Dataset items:
'''

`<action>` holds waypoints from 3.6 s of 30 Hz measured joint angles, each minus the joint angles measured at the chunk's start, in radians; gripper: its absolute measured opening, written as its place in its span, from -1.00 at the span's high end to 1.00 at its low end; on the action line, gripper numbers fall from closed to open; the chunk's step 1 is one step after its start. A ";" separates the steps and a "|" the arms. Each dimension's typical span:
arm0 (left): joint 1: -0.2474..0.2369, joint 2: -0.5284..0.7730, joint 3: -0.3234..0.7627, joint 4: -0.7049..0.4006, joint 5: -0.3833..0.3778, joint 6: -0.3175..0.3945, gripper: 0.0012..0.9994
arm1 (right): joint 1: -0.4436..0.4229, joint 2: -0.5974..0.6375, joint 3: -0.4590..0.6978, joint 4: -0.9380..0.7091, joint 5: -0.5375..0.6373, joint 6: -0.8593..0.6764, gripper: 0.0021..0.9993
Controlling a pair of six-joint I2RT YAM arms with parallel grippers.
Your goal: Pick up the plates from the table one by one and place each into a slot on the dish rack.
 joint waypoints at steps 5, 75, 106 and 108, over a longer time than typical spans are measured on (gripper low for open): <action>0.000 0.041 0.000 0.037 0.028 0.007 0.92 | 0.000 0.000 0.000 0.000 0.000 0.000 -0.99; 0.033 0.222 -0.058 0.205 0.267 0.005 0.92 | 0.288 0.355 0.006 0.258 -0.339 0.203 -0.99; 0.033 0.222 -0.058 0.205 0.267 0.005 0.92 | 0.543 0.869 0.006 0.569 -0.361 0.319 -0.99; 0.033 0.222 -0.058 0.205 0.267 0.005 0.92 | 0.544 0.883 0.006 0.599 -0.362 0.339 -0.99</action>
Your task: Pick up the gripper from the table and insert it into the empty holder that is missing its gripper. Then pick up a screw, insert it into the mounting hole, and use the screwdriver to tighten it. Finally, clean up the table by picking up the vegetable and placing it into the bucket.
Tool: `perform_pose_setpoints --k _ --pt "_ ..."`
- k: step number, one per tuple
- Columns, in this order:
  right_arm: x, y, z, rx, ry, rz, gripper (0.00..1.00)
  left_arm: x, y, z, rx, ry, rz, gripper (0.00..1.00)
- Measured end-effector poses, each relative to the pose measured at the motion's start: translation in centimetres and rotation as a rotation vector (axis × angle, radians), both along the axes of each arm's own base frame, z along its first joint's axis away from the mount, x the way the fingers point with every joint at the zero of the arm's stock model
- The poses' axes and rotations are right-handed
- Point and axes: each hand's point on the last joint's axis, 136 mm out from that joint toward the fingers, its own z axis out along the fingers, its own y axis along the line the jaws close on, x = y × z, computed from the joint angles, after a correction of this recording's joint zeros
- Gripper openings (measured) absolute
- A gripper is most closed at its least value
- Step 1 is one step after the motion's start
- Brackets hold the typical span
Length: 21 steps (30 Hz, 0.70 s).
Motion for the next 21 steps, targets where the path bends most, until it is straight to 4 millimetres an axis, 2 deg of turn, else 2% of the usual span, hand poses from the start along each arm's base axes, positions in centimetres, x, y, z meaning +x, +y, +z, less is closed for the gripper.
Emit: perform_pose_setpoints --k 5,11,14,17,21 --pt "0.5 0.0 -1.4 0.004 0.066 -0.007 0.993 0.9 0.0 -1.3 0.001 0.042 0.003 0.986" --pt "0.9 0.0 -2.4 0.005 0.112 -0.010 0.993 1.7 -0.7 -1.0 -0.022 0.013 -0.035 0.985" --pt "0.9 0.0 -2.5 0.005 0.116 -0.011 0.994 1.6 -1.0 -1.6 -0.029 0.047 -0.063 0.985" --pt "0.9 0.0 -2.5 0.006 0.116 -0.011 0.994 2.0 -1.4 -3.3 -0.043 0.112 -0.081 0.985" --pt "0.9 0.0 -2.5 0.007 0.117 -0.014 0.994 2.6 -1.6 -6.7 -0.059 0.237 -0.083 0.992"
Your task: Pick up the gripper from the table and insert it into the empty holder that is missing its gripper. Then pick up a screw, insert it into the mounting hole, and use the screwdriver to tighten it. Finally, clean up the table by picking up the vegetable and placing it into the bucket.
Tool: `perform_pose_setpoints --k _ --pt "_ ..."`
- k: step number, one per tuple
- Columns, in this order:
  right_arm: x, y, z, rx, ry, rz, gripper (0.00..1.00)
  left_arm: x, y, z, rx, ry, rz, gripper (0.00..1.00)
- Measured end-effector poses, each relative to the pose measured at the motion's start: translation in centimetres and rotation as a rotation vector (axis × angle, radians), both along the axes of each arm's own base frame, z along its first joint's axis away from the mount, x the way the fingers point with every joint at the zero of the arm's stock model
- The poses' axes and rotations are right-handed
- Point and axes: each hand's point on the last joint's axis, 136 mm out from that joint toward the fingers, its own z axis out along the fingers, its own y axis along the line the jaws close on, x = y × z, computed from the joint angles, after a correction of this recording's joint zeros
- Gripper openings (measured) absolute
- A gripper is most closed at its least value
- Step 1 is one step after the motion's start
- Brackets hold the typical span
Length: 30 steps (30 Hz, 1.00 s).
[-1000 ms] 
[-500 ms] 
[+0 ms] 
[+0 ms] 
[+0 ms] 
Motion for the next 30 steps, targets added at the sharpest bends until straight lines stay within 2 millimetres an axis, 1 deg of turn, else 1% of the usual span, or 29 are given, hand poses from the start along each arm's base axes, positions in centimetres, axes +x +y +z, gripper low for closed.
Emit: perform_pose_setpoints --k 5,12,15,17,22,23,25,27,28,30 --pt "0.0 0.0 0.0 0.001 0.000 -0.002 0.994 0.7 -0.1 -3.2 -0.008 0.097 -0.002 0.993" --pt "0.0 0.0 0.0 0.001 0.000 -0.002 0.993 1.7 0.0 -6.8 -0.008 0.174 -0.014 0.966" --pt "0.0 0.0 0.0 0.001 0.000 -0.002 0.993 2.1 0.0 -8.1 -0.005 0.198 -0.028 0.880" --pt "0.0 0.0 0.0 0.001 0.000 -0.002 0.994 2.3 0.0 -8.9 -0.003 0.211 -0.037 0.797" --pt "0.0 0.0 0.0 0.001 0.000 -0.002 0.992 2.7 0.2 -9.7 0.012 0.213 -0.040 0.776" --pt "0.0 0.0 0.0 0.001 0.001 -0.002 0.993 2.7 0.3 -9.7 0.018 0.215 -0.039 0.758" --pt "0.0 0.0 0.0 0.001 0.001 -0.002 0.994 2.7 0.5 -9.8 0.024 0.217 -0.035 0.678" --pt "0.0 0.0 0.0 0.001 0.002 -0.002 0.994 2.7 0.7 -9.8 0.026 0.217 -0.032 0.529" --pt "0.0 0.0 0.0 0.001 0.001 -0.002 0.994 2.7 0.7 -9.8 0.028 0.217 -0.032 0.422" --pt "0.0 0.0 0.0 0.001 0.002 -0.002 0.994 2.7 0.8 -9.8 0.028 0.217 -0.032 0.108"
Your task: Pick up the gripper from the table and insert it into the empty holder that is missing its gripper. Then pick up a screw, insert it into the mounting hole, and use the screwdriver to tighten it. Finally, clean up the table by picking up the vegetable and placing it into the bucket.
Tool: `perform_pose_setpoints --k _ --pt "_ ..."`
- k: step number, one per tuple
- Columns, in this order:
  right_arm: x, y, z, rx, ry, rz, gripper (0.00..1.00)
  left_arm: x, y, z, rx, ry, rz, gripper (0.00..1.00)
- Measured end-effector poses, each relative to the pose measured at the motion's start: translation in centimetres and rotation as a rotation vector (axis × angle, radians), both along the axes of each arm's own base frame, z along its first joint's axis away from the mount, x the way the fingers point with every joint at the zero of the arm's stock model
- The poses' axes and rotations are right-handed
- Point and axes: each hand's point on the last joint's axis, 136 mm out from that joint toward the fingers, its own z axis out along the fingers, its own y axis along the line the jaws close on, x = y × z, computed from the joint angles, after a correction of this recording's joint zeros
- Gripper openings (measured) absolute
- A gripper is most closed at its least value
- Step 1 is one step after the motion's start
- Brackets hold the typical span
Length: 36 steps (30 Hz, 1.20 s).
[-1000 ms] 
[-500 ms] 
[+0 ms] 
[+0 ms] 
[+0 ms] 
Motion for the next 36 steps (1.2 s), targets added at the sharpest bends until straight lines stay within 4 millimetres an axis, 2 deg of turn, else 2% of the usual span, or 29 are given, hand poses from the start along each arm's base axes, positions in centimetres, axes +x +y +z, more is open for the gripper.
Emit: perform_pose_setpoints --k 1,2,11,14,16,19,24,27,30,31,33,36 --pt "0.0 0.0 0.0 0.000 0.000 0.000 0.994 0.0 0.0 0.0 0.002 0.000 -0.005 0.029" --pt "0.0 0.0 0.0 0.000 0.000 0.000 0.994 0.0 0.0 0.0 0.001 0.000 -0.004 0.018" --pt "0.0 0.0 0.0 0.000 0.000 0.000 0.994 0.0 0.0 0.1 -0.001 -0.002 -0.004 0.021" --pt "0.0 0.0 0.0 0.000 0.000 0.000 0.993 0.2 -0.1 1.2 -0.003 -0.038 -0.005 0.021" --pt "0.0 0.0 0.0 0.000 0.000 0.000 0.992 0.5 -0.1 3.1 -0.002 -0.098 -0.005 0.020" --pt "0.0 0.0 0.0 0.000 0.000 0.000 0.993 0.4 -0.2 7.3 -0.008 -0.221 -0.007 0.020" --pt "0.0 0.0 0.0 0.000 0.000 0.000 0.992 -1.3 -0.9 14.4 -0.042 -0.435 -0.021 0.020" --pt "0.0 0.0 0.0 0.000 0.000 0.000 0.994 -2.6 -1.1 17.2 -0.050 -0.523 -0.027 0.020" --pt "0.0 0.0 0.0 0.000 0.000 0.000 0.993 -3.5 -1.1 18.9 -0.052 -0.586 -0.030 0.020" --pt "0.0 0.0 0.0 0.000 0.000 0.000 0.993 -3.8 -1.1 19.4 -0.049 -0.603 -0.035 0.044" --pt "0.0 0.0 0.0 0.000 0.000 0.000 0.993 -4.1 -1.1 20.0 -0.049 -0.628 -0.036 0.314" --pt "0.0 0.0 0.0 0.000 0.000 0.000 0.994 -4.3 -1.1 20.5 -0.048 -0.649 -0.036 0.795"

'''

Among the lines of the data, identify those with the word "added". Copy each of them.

Exercise solution:
Motion for the next 30 steps, targets added at the sharpest bends until straight lines stay within 2 millimetres an axis, 1 deg of turn, else 1% of the usual span, or 29 are given, hand poses from the start along each arm's base axes, positions in centimetres, axes +x +y +z, gripper low for closed.
Motion for the next 36 steps (1.2 s), targets added at the sharpest bends until straight lines stay within 4 millimetres an axis, 2 deg of turn, else 2% of the usual span, or 29 are given, hand poses from the start along each arm's base axes, positions in centimetres, axes +x +y +z, more is open for the gripper.

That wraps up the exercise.